From the “crisis of the concept of literature” announced at the beginning of the 20th century (Jacques Rivière), to Edgar Morin’s theory of “crisology” (1976), the wide-ranging concept of “crisis” spans so many horizons of our contemporary consciousness it has become a “ready-made cliché” (Randolph Starn, 2005), regularly wielded to label breaks and ruptures of all kinds, ideological or political upheaval as well as aesthetic apotheosis. The word – originally carrying a dimension of decision, examination, and judgement, that closely relates it to critique – has been emptied out, even turned against itself as it has come to designate the (recurring) dysfunction of a system caught in the loop of permanent indecision. Considered both a source of instability and innovation, the concept appears thus inherently ambivalent (in Hölderlin’s words, “where the danger is, also grows the saving power”). Will the current ecological crisis signal the renewal of the relation between literature and the world, rendered so problematic by 20th century avant-gardes? Are we witnessing a rebalancing of activism and formalism, ethics and aesthetics within the fields of artistic practice? Will climate change invite literature and the arts to rethink their relationship with science?

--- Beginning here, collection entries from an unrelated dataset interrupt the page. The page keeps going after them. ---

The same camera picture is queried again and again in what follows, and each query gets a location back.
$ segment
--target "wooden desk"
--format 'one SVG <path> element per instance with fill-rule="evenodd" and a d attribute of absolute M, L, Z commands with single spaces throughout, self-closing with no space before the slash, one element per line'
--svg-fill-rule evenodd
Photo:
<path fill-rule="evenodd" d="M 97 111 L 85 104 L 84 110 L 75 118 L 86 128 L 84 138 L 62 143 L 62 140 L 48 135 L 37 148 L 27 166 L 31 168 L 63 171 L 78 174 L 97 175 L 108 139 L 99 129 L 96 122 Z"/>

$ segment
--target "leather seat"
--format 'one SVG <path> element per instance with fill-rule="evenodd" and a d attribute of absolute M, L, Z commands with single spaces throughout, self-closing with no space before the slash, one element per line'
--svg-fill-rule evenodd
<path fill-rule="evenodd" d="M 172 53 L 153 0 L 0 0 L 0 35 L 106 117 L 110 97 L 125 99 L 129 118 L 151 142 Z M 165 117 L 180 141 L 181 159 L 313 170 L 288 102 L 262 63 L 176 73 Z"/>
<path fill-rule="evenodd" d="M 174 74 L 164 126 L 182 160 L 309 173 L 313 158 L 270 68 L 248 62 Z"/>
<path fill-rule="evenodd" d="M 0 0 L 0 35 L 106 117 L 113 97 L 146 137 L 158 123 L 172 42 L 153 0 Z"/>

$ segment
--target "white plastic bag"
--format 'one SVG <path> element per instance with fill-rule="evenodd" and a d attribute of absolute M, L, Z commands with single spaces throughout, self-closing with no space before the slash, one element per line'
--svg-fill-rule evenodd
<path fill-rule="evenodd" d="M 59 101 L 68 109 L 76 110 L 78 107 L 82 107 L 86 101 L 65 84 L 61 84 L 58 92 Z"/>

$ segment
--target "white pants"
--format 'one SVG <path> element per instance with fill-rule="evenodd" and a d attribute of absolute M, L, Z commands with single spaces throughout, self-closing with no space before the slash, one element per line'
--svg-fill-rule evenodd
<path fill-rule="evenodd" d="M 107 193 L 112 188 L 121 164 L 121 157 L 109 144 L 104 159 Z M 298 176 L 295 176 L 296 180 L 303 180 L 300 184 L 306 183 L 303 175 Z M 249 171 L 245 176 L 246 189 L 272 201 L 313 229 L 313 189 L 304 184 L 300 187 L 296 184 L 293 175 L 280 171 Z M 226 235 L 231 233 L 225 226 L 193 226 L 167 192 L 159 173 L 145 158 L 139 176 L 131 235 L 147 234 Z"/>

If for McLuhan “there are no passengers on spaceship Earth, we are all crew”, we are not equally exposed to the turbulences shaking our planet, and the very idea of crisis can become the pretext for an authoritarian reinforcing of these inequalities. This conference will also be the occasion of interrogating how ecocriticism meets decolonial theory (Ferdinand 2019), and how the perspectives of animal and plant studies are connected to the minority positions that have been structuring literary studies since the 1980s (feminist and gender studies, queer theory, African-American studies, disability studies). Can we talk, with Dipesh Chakrabarty (2019), of the planetary as an “emergent regime of historicity” demanding that we reevaluate national histories (the scale at which we still mostly observe literature)? Finally, the conference will also allow us to explore how different literary genres grapple with the double crisis of climate and imagination: is poetry, which since Mallarmé (1897) has been suffering a a perpetual “crise de vers” better suited to formulate the unthinkable? What then of the theater, which thinks itself as the genre of crisis per se (Artaud, in The Theater and the Plague, 1938: ” Theater, just like the plague, is a crisis which can only be resolved by death or a cure”)? Through these explorations, we hope to better grasp the positioning of contemporary criticism in the face of global catastrophe.

Presentations may be in French or English and touch upon:

Climate change & the crisis of imagination
Representing climate change
Data visualizing & big data in literature and the arts
New genres in the era of climate change (post-pastoral, cli-fi, Anthropocene noir, etc.)
Close reading & distant reading
Ecocriticism & post/decolonial studies
The global or the planetary
Crisis capitalism
New discourses of futurity
Literature & environmental justice
Literary activism, ecopoethics
Nonhuman diplomacy
Geography/cartography in literature
The “studies” in the face of climate change
Critical reevaluations of notions such as:
– crisis
– precariousness and resilience
– the Anthropocene
– posthumanism
– Gaia / Pachamama
– terraforming & geoengineering

250-500 words proposals accompanied by a short bio. should be sent to:

pierre-louis.patoine@sorbonne-nouvelle.fr
sarah.montin@sorbonne-nouvelle.fr
isabelle.alfandary@sorbonne-nouvelle.fr

Submission deadline is April 1st, 2021.

Proposals will be subjected to blind peer-review by the scientific committee. Authors will be informed of the results of their submission before April 20th 2021.

Organizers

Isabelle Alfandary, Sarah Montin & Pierre-Louis Patoine

This conference is an initiative of the Sorbonne Nouvelle University (EA 4398 PRISMES – Groupe 19-21 Modernités critiques).